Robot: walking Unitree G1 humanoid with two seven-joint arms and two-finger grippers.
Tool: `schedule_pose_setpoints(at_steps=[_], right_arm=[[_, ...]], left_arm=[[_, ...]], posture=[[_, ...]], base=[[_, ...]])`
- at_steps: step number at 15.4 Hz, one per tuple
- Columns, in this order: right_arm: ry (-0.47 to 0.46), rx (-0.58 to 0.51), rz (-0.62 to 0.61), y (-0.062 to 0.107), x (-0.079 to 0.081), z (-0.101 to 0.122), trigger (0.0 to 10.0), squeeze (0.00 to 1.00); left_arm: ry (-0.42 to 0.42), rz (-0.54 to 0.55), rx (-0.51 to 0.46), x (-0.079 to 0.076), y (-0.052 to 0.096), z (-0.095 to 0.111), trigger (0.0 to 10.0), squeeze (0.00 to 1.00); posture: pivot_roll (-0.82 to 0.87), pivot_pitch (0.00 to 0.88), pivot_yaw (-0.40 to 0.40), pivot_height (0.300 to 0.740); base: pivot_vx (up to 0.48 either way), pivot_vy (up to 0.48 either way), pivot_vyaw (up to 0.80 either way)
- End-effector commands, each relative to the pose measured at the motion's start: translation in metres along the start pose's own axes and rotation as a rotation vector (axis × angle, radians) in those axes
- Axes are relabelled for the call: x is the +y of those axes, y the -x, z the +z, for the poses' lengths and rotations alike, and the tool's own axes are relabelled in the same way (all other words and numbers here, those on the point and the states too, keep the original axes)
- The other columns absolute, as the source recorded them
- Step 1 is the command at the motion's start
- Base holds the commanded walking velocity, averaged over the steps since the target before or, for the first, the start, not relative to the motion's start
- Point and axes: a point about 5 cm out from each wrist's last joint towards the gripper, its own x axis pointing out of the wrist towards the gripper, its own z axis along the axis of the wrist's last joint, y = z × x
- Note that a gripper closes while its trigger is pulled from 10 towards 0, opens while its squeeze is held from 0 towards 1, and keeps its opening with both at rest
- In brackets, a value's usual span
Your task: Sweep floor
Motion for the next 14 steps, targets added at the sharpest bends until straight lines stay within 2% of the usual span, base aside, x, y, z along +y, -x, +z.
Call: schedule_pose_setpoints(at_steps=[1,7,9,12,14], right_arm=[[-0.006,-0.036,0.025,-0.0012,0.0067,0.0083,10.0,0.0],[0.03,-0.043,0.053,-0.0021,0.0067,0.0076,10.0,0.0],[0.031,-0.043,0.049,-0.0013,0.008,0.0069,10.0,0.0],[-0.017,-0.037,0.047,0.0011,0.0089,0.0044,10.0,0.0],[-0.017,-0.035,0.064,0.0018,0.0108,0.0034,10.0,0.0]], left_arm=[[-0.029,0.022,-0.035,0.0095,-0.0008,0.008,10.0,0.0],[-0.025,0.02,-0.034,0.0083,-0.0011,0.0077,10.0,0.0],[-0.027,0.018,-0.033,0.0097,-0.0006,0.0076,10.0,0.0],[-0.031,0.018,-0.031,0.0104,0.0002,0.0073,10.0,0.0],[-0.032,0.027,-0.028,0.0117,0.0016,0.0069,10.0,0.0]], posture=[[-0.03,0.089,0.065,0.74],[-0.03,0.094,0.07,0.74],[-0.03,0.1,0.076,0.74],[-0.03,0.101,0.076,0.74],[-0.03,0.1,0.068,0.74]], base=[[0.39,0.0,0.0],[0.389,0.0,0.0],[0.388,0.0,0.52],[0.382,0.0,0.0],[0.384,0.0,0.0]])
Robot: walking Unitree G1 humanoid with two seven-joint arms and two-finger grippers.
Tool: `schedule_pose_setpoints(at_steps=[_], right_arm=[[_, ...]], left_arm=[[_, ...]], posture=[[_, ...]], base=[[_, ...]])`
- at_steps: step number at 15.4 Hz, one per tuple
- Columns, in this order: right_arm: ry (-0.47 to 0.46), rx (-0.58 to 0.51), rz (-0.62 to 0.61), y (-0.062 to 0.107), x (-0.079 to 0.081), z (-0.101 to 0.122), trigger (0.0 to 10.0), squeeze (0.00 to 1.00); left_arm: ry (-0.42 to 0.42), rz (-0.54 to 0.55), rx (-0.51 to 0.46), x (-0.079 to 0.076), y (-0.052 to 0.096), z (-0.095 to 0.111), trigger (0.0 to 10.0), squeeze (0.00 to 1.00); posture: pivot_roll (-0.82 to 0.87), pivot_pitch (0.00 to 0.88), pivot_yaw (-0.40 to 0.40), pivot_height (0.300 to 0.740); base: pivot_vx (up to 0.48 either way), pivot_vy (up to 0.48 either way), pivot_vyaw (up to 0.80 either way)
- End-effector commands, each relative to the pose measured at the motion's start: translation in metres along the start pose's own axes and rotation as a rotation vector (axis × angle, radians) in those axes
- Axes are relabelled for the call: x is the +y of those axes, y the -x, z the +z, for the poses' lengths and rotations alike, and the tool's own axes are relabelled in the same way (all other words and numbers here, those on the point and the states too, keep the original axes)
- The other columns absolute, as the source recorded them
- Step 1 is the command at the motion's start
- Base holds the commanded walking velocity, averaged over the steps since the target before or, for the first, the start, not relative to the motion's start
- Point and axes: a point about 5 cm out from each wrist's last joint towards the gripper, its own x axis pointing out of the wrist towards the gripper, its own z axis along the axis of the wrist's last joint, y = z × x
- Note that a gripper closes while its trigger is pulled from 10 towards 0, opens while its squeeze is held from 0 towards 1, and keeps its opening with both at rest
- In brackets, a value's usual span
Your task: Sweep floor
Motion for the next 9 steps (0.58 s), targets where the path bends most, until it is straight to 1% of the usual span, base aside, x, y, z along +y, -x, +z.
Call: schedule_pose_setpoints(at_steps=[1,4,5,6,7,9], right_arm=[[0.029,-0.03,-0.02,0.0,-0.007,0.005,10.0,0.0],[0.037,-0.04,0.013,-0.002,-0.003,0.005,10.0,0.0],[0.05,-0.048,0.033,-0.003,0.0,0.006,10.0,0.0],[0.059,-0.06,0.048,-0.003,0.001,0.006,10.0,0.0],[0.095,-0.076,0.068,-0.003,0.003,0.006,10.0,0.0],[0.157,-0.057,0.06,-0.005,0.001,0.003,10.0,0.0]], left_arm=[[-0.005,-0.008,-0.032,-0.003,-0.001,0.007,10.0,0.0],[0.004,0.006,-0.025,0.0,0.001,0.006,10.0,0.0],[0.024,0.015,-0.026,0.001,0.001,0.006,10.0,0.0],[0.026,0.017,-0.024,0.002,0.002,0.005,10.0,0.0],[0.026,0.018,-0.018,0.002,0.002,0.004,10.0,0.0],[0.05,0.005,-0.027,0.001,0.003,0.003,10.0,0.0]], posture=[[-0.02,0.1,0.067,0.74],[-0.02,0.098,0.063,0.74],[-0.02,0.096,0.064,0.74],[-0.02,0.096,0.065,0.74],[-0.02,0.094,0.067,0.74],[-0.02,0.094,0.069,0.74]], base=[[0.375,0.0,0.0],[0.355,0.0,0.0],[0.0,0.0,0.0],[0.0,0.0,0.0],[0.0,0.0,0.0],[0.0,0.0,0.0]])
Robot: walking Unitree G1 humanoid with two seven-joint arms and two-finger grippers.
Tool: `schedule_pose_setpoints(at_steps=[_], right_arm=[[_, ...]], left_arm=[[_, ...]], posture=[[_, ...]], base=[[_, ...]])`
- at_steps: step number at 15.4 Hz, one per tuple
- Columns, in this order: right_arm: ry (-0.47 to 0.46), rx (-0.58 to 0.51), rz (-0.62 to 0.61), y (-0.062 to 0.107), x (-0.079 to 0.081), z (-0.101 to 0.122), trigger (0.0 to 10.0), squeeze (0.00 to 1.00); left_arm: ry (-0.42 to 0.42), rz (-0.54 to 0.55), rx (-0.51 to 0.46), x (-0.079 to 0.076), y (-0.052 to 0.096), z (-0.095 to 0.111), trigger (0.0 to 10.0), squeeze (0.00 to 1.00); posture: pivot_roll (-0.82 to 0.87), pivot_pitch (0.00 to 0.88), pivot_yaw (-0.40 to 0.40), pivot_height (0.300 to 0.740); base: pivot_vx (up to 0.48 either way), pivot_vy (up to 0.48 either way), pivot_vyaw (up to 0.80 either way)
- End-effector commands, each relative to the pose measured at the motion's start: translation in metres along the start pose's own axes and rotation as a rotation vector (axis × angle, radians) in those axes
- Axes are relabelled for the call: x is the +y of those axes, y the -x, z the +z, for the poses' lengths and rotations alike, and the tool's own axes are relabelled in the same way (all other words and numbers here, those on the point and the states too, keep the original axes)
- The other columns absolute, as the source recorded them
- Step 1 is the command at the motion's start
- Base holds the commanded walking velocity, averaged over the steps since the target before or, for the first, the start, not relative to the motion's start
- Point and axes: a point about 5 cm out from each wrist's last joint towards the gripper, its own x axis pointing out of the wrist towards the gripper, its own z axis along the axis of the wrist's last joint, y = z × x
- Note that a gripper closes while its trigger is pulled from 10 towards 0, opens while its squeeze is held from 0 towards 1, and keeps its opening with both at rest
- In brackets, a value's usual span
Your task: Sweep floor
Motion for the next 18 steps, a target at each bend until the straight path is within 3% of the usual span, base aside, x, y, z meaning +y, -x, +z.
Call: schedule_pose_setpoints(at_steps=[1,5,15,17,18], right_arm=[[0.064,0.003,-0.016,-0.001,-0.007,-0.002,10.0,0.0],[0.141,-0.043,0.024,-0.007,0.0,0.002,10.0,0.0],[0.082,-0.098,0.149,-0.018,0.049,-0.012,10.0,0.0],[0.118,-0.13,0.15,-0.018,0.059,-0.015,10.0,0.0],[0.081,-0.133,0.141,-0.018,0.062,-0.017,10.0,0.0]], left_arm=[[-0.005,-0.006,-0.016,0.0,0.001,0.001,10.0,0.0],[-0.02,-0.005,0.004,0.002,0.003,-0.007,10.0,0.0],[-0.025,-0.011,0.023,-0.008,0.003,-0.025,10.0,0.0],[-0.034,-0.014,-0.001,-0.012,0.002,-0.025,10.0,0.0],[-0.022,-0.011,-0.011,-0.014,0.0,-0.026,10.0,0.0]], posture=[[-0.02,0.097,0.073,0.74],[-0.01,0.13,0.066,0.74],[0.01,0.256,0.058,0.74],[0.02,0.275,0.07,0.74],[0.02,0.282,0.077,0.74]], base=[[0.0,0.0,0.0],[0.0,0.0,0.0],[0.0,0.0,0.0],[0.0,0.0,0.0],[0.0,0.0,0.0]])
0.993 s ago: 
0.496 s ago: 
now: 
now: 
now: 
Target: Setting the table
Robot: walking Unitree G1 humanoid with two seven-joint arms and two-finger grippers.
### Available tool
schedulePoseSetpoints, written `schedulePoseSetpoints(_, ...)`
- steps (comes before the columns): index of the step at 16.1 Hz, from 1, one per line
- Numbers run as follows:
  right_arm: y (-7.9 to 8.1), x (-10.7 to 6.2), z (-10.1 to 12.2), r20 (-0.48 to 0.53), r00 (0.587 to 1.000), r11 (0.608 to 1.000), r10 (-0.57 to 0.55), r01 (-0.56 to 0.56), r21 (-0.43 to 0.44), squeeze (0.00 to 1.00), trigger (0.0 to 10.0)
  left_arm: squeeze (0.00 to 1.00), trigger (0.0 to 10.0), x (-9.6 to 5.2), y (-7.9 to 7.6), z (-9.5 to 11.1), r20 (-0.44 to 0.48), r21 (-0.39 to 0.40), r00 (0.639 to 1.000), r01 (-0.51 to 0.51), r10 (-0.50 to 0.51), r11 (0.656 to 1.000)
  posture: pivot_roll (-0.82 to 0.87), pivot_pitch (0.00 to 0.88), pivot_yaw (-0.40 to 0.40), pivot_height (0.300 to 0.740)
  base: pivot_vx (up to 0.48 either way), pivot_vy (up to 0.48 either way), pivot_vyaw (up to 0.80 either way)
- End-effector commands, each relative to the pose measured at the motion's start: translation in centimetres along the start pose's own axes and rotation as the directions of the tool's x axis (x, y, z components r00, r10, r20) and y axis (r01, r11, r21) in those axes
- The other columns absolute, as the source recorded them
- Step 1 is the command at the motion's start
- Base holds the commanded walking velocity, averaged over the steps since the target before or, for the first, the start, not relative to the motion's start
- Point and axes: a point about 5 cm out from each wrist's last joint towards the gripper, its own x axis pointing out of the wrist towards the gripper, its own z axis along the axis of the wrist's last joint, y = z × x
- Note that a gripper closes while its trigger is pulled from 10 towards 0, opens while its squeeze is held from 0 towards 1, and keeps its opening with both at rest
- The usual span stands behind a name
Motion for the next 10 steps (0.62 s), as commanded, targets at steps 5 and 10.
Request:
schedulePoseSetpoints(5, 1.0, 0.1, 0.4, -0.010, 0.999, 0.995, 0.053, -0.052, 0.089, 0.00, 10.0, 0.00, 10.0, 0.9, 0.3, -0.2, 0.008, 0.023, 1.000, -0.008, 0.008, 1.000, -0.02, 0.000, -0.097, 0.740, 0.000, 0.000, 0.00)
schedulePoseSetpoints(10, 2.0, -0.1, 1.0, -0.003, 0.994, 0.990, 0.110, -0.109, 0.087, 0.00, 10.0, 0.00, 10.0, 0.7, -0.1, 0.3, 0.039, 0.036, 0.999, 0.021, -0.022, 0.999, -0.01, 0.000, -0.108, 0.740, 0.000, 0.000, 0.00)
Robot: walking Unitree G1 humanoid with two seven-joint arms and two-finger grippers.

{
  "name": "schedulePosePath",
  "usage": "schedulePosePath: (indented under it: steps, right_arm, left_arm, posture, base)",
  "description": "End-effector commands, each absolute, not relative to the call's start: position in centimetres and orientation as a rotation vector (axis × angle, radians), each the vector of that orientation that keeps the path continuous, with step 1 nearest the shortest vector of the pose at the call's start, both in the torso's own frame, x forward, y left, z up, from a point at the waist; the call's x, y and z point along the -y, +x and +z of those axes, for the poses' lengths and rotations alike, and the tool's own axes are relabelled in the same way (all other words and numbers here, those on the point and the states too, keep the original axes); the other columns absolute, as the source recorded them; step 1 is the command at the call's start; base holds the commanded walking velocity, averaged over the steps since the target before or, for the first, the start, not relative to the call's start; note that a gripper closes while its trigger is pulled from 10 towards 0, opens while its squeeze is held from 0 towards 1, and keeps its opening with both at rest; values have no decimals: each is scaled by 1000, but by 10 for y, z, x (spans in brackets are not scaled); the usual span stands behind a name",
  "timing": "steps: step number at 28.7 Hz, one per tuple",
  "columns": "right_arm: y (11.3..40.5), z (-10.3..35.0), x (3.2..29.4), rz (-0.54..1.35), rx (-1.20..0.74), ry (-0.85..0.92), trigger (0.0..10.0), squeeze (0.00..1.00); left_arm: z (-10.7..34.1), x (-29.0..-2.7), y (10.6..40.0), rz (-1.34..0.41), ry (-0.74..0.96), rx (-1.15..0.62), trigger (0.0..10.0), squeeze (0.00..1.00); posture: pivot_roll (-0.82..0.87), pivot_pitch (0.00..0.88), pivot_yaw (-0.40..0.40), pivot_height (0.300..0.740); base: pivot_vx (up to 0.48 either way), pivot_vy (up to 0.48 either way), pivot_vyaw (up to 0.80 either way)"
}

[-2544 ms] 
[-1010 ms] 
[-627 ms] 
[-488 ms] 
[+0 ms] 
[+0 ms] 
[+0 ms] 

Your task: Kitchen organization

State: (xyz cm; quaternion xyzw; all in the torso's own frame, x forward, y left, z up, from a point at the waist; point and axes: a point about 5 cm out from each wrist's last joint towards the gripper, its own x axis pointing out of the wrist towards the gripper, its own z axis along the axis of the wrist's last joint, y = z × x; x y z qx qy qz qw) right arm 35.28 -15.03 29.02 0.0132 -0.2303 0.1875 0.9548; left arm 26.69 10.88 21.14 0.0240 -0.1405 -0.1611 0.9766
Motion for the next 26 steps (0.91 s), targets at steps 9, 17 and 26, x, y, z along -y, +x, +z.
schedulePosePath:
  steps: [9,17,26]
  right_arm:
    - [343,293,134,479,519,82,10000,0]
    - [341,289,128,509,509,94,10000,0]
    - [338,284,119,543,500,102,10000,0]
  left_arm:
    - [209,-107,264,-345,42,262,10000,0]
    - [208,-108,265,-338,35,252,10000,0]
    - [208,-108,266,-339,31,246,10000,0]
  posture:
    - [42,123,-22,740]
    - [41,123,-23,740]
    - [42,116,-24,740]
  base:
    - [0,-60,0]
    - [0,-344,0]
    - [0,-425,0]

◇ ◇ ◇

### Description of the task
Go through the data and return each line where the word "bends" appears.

### Answer section
Motion for the next 14 steps, targets added at the sharpest bends until straight lines stay within 2% of the usual span, base aside, x, y, z along +y, -x, +z.
Motion for the next 9 steps (0.58 s), targets where the path bends most, until it is straight to 1% of the usual span, base aside, x, y, z along +y, -x, +z.

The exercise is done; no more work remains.